Aim of the exercise: Return exactly those lines of the material below that fall between the line holding "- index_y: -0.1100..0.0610" and the line holding "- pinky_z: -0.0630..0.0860", inclusive.

Provided data:
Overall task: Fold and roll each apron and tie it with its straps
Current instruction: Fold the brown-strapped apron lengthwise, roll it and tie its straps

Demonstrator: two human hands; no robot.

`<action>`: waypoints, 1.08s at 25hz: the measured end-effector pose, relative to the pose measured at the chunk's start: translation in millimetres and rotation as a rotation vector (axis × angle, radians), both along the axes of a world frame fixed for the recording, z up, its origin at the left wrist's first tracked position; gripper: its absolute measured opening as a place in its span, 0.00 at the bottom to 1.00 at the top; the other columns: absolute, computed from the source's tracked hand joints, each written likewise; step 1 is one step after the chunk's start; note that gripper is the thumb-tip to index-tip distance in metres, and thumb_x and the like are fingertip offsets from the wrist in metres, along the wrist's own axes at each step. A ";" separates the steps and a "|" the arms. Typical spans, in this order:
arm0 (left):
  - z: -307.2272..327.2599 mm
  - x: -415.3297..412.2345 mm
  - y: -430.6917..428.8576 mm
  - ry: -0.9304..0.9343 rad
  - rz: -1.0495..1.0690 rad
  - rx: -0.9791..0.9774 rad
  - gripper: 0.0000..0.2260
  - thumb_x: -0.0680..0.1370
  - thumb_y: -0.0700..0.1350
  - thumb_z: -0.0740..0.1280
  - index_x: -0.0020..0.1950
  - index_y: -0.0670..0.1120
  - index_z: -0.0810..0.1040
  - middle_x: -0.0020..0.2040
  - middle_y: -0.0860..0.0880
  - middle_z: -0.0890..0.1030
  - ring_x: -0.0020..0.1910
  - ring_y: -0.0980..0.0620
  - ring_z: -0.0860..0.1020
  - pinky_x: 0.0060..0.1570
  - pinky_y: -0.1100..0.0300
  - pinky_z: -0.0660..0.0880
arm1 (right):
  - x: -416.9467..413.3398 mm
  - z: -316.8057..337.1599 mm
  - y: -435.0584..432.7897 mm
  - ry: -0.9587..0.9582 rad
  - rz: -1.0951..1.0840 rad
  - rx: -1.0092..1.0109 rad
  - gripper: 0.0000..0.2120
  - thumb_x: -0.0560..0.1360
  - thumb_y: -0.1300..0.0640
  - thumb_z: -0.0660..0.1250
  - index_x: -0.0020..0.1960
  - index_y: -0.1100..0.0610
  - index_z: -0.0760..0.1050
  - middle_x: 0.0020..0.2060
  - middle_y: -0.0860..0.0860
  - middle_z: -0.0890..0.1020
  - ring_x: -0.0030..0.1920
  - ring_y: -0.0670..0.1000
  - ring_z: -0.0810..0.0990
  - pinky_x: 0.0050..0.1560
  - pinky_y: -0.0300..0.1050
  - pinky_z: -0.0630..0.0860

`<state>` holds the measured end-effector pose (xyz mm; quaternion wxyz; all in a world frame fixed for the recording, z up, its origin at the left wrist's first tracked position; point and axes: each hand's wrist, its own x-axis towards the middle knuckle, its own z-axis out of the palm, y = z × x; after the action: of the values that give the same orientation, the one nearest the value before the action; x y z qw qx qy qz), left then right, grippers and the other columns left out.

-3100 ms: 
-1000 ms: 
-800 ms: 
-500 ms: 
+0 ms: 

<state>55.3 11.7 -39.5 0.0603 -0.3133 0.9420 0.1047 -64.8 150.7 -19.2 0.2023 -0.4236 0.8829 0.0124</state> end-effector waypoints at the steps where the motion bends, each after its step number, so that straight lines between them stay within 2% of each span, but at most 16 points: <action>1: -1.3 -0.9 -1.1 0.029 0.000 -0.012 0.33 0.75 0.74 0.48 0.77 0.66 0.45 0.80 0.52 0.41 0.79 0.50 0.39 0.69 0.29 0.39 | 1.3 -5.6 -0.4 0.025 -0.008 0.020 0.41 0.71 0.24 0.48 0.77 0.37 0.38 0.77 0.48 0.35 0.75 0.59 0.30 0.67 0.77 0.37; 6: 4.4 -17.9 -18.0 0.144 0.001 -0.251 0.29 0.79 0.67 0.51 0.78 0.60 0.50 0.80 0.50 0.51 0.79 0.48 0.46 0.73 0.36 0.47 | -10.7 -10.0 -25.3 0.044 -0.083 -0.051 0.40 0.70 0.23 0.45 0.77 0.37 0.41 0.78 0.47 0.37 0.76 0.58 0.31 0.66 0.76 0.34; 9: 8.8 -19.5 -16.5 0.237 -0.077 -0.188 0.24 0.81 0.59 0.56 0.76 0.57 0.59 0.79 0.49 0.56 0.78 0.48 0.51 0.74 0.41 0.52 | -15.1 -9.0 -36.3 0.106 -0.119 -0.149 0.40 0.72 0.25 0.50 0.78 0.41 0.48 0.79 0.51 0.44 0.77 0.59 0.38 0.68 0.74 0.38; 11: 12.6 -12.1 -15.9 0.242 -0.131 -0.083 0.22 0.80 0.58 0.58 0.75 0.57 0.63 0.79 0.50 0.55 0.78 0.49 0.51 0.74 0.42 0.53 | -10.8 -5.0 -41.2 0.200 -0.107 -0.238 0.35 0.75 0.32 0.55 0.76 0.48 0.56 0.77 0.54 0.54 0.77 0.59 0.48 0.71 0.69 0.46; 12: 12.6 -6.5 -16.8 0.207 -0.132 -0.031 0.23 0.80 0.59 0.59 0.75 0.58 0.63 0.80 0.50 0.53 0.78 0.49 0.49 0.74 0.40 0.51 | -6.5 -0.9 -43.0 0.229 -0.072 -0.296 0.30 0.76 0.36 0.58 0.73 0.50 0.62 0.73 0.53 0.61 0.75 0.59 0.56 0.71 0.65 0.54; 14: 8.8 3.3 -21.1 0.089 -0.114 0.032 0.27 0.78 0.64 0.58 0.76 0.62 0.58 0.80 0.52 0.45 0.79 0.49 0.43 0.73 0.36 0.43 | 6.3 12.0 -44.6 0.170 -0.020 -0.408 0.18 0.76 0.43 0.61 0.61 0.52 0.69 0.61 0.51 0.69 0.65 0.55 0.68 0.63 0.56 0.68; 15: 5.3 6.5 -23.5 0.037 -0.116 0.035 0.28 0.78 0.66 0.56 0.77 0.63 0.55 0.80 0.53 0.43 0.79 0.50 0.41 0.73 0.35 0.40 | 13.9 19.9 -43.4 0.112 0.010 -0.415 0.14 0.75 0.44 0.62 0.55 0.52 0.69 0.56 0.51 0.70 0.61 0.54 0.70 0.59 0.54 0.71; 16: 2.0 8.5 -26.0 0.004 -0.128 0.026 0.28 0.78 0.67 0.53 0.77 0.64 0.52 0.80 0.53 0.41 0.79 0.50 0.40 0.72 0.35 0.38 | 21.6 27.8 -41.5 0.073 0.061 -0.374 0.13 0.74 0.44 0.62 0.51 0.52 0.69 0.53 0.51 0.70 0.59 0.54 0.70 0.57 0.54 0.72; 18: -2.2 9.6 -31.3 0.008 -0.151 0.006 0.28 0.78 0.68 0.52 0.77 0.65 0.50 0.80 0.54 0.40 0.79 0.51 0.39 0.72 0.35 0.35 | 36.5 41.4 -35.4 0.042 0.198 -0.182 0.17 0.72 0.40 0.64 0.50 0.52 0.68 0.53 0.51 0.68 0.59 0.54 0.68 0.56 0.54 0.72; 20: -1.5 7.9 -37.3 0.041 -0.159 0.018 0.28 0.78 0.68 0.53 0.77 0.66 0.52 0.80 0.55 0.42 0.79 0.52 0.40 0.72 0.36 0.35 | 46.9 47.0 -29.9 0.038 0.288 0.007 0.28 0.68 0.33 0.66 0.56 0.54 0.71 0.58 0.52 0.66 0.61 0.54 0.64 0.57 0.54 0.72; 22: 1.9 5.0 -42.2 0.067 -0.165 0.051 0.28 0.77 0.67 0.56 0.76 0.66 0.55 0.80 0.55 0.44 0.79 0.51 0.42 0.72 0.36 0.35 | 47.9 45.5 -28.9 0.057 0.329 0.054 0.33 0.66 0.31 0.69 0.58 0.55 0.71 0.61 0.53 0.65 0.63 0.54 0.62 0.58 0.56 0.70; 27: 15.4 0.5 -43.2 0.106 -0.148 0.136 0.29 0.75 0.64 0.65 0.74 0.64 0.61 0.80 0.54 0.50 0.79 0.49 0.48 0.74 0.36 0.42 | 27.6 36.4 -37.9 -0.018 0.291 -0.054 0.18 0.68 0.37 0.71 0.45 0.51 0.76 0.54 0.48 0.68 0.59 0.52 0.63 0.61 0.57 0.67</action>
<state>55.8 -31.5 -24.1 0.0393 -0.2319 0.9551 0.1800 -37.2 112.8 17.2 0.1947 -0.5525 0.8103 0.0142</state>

Your response:
  - index_y: -0.1100..0.0610
  - index_z: -0.0760..0.1050
  - middle_x: 0.0020..0.2060
  - middle_y: -0.0860..0.0860
  - middle_z: -0.0890..0.1020
  - ring_x: -0.0030..0.1920
  - ring_y: -0.0670..0.1000
  - ring_z: -0.0810..0.0990
  - pinky_x: 0.0050..0.1560
  - pinky_y: -0.0300..0.1050
  - pinky_z: -0.0630..0.0860

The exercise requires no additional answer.